The vision of the schools and supporting organizations is a more diverse physician workforce taught by a more diverse faculty will be better trained and prepared to serve an increasingly diverse and growing population, leading to improved care and health for the roughly 4.5 million Maricopa County residents and beyond.
The Midwestern Bridges Program
The Midwestern University campus in Glendale, or AZCOM, receives about 5,400 applicants a year for 250 slots, with undergraduate academic performance and MCAT scores playing a large role in the admissions process.
The new Bridges Program is committed to recruiting students from underrepresented and disadvantaged backgrounds who otherwise would not be accepted into the medical school. Up to 25 students per year, or 10% of the AZCOM class, will be accepted into the program which begins with a one-year biomedical sciences master’s degree program at Midwestern.
The 25 students, who are required to meet a minimum GPA and MCAT score for acceptance into the Bridges Program, will automatically have a spot reserved for them in the medical school and will not be required to retake the MCAT or reapply, but they must prove to be a high-performing student and maintain a 3.2 GPA, AZCOM Dean Dr. Lori Kemper said.
“We feel this is going to increase our diversity and give people a foot in the door who wouldn’t have had one because their numbers were too low to be considered,” Kemper said. “But we want to know you are going to be successful and we are going to give you the tools to be successful.”
Diversity beyond race
Normore said ATSU’s “Diversity Means More than Hue” marker reflects the fact that only thinking about people of color overlooks many other underrepresented populations—the LGBT population, disabled population, people in the military, the poor—who need be included in the process and are important to the idea of diversity.
In Maricopa County, according to July 2019 estimates, 7.5% of the population under 65 lives with a disability and 12% live in poverty—factors that could impact a commitment to preventive medicine if there is trouble relating to a physician.
The LGBT community can face barriers to care or encounter challenges as patients of primary-care physicians without a lot of experience working with the population, Lucio said.
“We want to make the school welcoming for LGBT, and one of the first things we have done is revise our mission statement to include folks from different sexual orientations,” Lucio said.
AZCOM has established a required course for students to learn about health disparities and how they may impact people’s ability to get needed medical care, said Kemper, helping students have the ability to meet patients where they are.
The future workforce
The most recent Association of American Medical Colleges data reveals a physician workforce already changing, even before the past year brought greater attention to diversity and inclusion issues.
As of 2019, the AAMC reports 64% of active physicians are male and 56% are white. The percentage of Asian physicians, at 17%, is greater than the combined number of identified Hispanic, African American, and Native American physicians with the race unknown for 14% of physicians.
However, about 45% of U.S. physicians are age 55 or older, and this cohort has a greater percentage of white and male physicians than in younger groups. Women outnumber men, in fact, among physicians 34 years of age and younger.

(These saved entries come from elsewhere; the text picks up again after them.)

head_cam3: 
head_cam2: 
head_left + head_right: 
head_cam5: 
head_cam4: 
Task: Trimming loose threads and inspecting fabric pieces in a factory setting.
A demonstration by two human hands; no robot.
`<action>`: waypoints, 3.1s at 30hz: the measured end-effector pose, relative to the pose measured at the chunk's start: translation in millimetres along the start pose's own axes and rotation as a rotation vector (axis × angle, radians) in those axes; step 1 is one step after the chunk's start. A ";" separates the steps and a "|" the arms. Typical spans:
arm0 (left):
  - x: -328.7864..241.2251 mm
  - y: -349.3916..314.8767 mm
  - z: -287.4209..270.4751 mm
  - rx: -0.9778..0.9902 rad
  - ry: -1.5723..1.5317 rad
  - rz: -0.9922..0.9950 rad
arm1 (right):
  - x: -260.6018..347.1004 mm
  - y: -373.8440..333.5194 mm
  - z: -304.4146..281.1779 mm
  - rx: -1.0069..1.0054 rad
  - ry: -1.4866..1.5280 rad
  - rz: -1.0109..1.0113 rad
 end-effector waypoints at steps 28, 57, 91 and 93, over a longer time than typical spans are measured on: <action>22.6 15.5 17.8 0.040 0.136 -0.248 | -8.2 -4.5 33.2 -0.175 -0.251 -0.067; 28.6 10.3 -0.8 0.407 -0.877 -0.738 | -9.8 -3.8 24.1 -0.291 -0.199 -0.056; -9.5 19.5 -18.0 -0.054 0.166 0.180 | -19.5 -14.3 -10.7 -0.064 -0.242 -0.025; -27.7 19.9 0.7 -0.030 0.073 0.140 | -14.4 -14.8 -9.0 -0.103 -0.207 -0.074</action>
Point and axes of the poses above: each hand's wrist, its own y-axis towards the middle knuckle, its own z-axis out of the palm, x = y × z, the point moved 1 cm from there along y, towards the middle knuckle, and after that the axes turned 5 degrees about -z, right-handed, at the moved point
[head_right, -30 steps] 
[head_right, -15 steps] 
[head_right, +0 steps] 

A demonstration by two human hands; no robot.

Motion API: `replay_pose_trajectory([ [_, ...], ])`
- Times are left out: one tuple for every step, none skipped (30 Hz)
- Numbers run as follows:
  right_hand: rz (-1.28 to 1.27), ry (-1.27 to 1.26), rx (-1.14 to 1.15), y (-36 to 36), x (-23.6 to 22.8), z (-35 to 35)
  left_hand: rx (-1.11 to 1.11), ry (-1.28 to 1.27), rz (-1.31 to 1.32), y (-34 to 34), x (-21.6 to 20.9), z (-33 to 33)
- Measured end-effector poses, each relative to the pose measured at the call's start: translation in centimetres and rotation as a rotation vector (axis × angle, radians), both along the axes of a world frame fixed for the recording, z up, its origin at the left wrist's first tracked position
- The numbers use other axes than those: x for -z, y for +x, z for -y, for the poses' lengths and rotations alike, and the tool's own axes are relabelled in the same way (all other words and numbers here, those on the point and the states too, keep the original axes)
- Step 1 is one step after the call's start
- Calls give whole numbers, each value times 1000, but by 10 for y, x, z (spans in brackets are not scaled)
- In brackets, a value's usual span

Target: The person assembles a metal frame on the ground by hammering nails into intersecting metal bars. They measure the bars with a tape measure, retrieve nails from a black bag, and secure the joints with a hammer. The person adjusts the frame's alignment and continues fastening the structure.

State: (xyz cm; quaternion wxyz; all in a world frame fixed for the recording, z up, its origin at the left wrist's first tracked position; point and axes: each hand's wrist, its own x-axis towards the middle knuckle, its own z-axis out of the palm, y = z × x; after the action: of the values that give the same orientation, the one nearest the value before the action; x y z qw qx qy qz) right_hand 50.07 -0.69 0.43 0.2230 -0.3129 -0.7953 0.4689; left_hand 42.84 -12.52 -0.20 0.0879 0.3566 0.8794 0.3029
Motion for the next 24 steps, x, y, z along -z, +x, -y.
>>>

In 2019, 51 percent of all medical-school acceptances were female and 50 percent where white, the latter a significantly lower percentage than among all practicing physicians.
If these trends continue, non-white patients will be more likely to see a physician who is the same race or speaks the same language, while female patients will be more likely to see female doctors.
And the hope is the changing medical school—and future workforce—will translate into improved care for all patients.